Exercise instructions. A line qualifies if it holds the string "Return". Copy every qualifying line from the records.

Records from a dataset:

--------------------

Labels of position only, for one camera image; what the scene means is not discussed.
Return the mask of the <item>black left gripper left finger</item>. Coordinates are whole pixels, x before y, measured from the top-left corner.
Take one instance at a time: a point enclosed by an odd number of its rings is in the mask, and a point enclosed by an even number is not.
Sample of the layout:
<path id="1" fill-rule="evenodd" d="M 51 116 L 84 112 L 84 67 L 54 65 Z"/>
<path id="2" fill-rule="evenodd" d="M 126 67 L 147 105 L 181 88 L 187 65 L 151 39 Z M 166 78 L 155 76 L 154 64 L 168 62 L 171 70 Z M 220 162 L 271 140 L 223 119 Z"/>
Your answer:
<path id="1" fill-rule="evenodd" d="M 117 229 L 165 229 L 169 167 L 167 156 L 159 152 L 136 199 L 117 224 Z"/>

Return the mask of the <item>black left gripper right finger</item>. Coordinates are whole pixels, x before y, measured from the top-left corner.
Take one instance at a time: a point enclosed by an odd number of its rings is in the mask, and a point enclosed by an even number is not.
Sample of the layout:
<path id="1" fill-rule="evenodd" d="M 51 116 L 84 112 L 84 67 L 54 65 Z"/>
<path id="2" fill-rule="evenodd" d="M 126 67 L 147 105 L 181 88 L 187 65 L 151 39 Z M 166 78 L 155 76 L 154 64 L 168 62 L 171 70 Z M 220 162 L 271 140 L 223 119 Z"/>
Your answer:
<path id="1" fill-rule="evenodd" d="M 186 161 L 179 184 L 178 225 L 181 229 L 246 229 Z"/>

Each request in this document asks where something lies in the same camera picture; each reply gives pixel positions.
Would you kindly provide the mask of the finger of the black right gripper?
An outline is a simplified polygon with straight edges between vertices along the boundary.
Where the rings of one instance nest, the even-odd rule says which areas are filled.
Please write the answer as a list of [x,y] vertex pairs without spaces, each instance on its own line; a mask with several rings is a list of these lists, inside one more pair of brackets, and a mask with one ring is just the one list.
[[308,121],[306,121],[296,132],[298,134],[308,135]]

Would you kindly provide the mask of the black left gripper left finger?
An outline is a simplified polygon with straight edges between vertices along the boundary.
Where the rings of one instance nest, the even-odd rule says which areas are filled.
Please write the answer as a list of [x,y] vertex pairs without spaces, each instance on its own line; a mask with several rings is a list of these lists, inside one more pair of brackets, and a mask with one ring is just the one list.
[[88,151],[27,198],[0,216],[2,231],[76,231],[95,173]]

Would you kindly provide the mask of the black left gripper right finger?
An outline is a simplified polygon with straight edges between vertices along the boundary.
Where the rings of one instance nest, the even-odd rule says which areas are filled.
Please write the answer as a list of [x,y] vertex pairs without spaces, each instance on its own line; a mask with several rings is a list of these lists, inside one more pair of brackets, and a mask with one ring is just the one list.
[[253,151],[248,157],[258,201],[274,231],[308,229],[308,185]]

--------------------

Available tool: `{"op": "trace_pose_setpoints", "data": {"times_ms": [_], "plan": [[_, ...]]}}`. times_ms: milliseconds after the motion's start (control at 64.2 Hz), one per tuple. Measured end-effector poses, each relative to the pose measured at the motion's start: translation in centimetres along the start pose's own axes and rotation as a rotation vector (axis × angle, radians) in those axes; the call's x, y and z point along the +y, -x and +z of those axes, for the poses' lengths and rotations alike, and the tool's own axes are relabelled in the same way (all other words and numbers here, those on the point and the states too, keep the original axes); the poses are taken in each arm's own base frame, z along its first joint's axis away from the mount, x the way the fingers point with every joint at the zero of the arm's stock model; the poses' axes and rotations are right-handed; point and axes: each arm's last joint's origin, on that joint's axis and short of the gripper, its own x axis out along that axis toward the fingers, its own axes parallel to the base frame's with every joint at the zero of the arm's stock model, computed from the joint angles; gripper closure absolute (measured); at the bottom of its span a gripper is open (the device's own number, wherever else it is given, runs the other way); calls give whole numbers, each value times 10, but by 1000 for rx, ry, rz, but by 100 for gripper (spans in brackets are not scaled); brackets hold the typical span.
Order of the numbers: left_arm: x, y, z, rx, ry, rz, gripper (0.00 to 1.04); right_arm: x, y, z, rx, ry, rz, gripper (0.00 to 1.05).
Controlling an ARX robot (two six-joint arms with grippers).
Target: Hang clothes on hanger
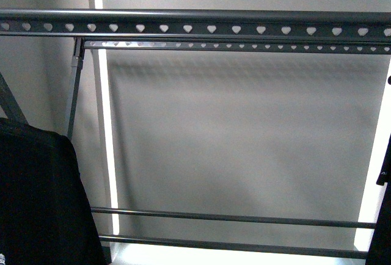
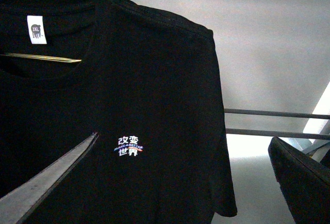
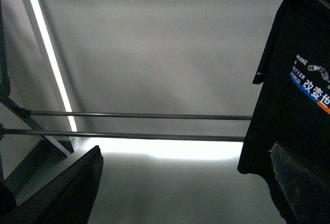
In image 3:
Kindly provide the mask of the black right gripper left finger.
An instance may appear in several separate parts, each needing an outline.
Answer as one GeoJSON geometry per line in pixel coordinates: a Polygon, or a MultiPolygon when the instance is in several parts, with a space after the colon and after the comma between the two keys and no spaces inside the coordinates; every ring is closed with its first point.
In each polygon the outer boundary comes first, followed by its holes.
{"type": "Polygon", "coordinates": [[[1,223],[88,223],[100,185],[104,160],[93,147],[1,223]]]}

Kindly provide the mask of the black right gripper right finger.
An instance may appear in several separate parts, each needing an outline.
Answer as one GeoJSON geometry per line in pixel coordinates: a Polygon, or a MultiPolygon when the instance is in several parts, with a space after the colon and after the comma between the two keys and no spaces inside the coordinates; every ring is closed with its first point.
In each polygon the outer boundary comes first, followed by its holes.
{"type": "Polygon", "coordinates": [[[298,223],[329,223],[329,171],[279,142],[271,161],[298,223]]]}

--------------------

Written response.
Return the mask of the <item>black left gripper left finger</item>. Coordinates are whole pixels, x before y, measured from the top-left corner.
Return the mask of the <item>black left gripper right finger</item>. Coordinates are whole pixels, x before y, measured from the top-left corner.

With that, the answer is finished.